2. Chest opener (30 seconds). Clasp your hands behind your back. If you cannot reach, grab the back of your chair. Squeeze your shoulder blades together and lift your chest toward the ceiling. Hold for 30 seconds. This undoes the forward-shoulder rounding that happens when you are mousing all day. If your shoulders hurt from desk work, this one is especially useful.

Seated spinal twist stretch demonstration

Seated Spinal Twist

Beginner 1 minute Thoracic spine, obliques
  1. Sit tall with both feet flat on the floor.
  2. Place your right hand on the outside of your left knee.
  3. Twist your torso to the left, using gentle pressure from your hand for leverage.
  4. Hold 30 seconds. Switch sides and repeat.

3. Seated spinal twist (60 seconds). The exercise card above shows the form. This one is my favorite because the relief is immediate. The thoracic spine (mid and upper back) barely rotates during desk work, so it stiffens up fast. Twisting it gently wakes it back up. Thirty seconds each side.

4. Seated figure-four hip stretch (60 seconds). Cross your right ankle over your left knee so your right shin is roughly parallel to the floor. Sit up tall and lean forward slightly until you feel a stretch in the right glute and outer hip. Hold 30 seconds. Switch sides. This targets the piriformis and hip rotators, which lock up from sitting with your legs at 90 degrees for hours.

5. Overhead reach with side bend (45 seconds). Interlace your fingers and press your palms toward the ceiling. Stretch up for 15 seconds, then lean to the right for 15 seconds, then to the left for 15 seconds. This decompresses the spine and opens up the muscles along the sides of the torso that get compressed when you lean toward your mouse.

Follow-along: a silent 6-minute seated flow you can run during meetings — via Yoga With Adriene
Flat illustration grid of five stylized seated figures performing desk stretches in warm gold and terracotta tones

Making It Stick

The hard part is not the stretches. It is remembering to do them. I tried setting a phone timer but I would dismiss it and keep working. What actually works for me is anchoring the routine to something I already do. I stretch when I close a Figma file. Not every file. But when I finish a major task and that file closes, it is stretch time. Took about two weeks to become automatic.

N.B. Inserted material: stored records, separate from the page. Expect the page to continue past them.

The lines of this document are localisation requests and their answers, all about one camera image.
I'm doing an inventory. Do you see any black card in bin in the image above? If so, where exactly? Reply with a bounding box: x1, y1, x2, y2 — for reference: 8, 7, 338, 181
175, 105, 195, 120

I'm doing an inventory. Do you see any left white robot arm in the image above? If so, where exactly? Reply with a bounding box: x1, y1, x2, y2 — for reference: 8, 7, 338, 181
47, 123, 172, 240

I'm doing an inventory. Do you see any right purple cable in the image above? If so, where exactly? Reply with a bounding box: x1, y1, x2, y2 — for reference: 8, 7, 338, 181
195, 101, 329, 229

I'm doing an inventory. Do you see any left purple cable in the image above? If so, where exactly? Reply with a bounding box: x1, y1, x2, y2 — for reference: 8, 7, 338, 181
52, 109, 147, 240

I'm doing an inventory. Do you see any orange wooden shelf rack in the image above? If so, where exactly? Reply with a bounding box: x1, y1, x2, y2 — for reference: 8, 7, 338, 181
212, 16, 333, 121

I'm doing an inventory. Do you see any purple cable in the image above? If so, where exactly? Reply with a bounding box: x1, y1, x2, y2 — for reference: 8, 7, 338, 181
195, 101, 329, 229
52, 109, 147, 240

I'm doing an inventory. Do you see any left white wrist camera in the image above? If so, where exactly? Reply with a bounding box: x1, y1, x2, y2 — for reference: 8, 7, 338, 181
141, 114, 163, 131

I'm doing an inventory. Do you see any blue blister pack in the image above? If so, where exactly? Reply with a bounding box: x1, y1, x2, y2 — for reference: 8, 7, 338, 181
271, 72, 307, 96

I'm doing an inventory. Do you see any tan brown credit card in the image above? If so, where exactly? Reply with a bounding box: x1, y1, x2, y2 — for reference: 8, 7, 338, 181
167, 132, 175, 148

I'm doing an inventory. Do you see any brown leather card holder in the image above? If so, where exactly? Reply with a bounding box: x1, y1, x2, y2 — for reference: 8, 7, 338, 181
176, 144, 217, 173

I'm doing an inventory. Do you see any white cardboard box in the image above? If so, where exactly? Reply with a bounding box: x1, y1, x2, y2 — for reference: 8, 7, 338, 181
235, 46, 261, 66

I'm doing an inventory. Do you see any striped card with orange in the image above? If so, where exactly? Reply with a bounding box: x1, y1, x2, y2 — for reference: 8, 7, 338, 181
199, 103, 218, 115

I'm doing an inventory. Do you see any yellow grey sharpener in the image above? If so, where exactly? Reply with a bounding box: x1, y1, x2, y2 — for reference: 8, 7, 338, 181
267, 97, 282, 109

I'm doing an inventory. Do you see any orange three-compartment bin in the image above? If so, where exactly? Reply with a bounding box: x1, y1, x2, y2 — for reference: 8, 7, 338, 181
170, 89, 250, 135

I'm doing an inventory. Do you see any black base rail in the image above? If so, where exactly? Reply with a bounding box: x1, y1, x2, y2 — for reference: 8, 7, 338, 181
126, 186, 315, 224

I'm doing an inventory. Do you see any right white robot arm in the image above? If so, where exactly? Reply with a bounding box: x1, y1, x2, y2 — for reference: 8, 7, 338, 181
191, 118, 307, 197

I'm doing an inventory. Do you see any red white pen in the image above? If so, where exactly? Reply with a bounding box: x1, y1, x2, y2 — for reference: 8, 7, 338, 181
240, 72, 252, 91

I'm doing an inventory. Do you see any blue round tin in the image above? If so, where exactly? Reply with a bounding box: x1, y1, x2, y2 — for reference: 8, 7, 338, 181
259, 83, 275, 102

If you want more structure in your posture work beyond these quick desk stretches, our complete guide to posture exercises covers 15 exercises for every area. And for a full look at how your desk setup itself might be causing the problem, check the desk posture guide. But start here. Five minutes is enough to break the stiffness cycle, and you can do it right now without leaving your chair.